(What you should do)
Set down a true copy of the data, with all pictures left out.

(Dataset excerpts)
_ _ _ _
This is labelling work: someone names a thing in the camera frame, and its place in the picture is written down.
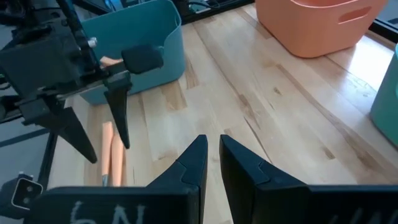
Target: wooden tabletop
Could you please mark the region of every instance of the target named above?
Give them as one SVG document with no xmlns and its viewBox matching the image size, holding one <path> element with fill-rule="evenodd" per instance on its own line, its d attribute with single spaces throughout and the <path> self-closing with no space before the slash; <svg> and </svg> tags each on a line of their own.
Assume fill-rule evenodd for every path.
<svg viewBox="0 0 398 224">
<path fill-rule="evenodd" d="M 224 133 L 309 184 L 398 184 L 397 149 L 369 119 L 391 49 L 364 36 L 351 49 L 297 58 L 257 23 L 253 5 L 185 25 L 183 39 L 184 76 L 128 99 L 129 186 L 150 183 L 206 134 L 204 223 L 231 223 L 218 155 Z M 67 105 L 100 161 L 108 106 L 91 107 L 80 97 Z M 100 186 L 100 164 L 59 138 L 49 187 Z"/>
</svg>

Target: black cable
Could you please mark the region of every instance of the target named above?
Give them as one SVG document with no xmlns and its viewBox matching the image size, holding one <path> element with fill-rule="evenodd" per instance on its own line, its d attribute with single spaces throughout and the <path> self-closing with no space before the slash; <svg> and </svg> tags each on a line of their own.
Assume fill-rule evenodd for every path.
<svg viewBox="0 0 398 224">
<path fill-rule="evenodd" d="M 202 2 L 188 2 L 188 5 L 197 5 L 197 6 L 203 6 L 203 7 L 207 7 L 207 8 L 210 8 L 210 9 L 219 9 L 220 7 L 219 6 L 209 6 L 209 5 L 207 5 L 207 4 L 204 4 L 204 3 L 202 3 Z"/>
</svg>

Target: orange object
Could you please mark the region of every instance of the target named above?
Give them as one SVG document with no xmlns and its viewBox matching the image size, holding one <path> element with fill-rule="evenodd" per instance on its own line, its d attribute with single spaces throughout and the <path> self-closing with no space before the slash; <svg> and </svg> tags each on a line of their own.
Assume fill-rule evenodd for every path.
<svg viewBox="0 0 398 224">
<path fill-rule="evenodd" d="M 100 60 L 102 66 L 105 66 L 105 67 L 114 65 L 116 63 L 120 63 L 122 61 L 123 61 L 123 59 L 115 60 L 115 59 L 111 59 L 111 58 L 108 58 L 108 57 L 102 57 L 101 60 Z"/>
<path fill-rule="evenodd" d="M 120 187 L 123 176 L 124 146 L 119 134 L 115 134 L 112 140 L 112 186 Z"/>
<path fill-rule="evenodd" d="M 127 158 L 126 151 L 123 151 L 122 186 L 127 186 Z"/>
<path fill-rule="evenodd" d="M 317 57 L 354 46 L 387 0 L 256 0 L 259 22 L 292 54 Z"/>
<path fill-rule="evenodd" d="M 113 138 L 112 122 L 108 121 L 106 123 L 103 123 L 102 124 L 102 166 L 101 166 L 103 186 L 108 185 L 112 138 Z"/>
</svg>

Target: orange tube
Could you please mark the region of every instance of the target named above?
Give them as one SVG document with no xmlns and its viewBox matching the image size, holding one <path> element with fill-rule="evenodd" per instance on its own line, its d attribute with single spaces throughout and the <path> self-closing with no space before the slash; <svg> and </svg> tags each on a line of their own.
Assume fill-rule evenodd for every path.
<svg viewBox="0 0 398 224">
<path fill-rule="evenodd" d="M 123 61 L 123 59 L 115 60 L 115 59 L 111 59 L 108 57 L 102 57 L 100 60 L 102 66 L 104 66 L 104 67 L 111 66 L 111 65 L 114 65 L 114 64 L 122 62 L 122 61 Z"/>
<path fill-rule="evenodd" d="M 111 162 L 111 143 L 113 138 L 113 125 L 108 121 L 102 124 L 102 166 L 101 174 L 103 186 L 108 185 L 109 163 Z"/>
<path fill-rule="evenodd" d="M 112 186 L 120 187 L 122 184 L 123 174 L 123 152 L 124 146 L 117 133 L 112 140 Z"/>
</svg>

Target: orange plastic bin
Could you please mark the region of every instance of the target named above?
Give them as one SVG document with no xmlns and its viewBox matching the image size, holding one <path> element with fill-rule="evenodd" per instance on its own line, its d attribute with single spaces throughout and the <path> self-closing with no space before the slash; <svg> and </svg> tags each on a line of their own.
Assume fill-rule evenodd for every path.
_ _ _ _
(Written answer)
This is labelling work: someone names a thing in the camera frame, and its place in the picture is written down.
Target: wooden tabletop
Could you please mark the region of every instance of the target named above?
Give them as one SVG document with no xmlns and its viewBox matching the image size, holding one <path> element with fill-rule="evenodd" per instance on its own line, its d attribute with single spaces throughout and the <path> self-closing with no space before the slash; <svg> and </svg> tags each on a line of their own.
Assume fill-rule evenodd for every path.
<svg viewBox="0 0 398 224">
<path fill-rule="evenodd" d="M 224 133 L 309 184 L 398 184 L 397 149 L 369 119 L 391 49 L 364 36 L 351 49 L 297 58 L 257 23 L 253 5 L 185 25 L 183 39 L 184 76 L 128 99 L 129 186 L 150 183 L 206 134 L 204 223 L 231 223 L 218 155 Z M 67 105 L 100 161 L 108 106 L 91 107 L 80 97 Z M 100 186 L 100 164 L 59 138 L 49 187 Z"/>
</svg>

Target: black cable
Could you please mark the region of every instance of the target named above?
Give them as one SVG document with no xmlns and its viewBox matching the image size, holding one <path> element with fill-rule="evenodd" per instance on its own line, its d attribute with single spaces throughout and the <path> self-closing with no space before the slash; <svg> and </svg> tags each on a line of their own.
Assume fill-rule evenodd for every path.
<svg viewBox="0 0 398 224">
<path fill-rule="evenodd" d="M 202 2 L 188 2 L 188 5 L 197 5 L 197 6 L 203 6 L 203 7 L 207 7 L 207 8 L 210 8 L 210 9 L 219 9 L 220 7 L 219 6 L 209 6 L 209 5 L 207 5 L 207 4 L 204 4 L 204 3 L 202 3 Z"/>
</svg>

Target: orange object
Could you please mark the region of every instance of the target named above?
Give them as one SVG document with no xmlns and its viewBox matching the image size, holding one <path> element with fill-rule="evenodd" per instance on its own line, its d attribute with single spaces throughout and the <path> self-closing with no space before the slash; <svg> and </svg> tags each on a line of their own.
Assume fill-rule evenodd for every path.
<svg viewBox="0 0 398 224">
<path fill-rule="evenodd" d="M 100 60 L 102 66 L 105 66 L 105 67 L 114 65 L 116 63 L 120 63 L 122 61 L 123 61 L 123 59 L 115 60 L 115 59 L 111 59 L 111 58 L 108 58 L 108 57 L 102 57 L 101 60 Z"/>
<path fill-rule="evenodd" d="M 120 187 L 123 176 L 124 146 L 119 134 L 115 134 L 112 140 L 112 186 Z"/>
<path fill-rule="evenodd" d="M 127 158 L 126 151 L 123 151 L 122 186 L 127 186 Z"/>
<path fill-rule="evenodd" d="M 317 57 L 354 46 L 387 0 L 256 0 L 259 22 L 292 54 Z"/>
<path fill-rule="evenodd" d="M 113 138 L 112 122 L 108 121 L 106 123 L 103 123 L 102 124 L 102 166 L 101 166 L 103 186 L 108 185 L 112 138 Z"/>
</svg>

Target: orange tube
Could you please mark the region of every instance of the target named above?
Give them as one SVG document with no xmlns and its viewBox matching the image size, holding one <path> element with fill-rule="evenodd" per instance on its own line, its d attribute with single spaces throughout and the <path> self-closing with no space before the slash; <svg> and </svg> tags each on a line of their own.
Assume fill-rule evenodd for every path.
<svg viewBox="0 0 398 224">
<path fill-rule="evenodd" d="M 123 61 L 123 59 L 115 60 L 115 59 L 111 59 L 108 57 L 102 57 L 100 60 L 102 66 L 104 66 L 104 67 L 111 66 L 111 65 L 114 65 L 114 64 L 122 62 L 122 61 Z"/>
<path fill-rule="evenodd" d="M 111 162 L 111 143 L 113 138 L 113 125 L 108 121 L 102 124 L 102 166 L 101 174 L 103 186 L 108 185 L 109 163 Z"/>
<path fill-rule="evenodd" d="M 112 186 L 120 187 L 122 184 L 123 174 L 123 152 L 124 146 L 117 133 L 112 140 Z"/>
</svg>

Target: orange plastic bin
Could you please mark the region of every instance of the target named above?
Give them as one SVG document with no xmlns and its viewBox matching the image size, holding one <path> element with fill-rule="evenodd" per instance on its own line, its d attribute with single spaces throughout and the <path> self-closing with no space before the slash; <svg> and </svg> tags each on a line of their own.
Assume fill-rule evenodd for every path.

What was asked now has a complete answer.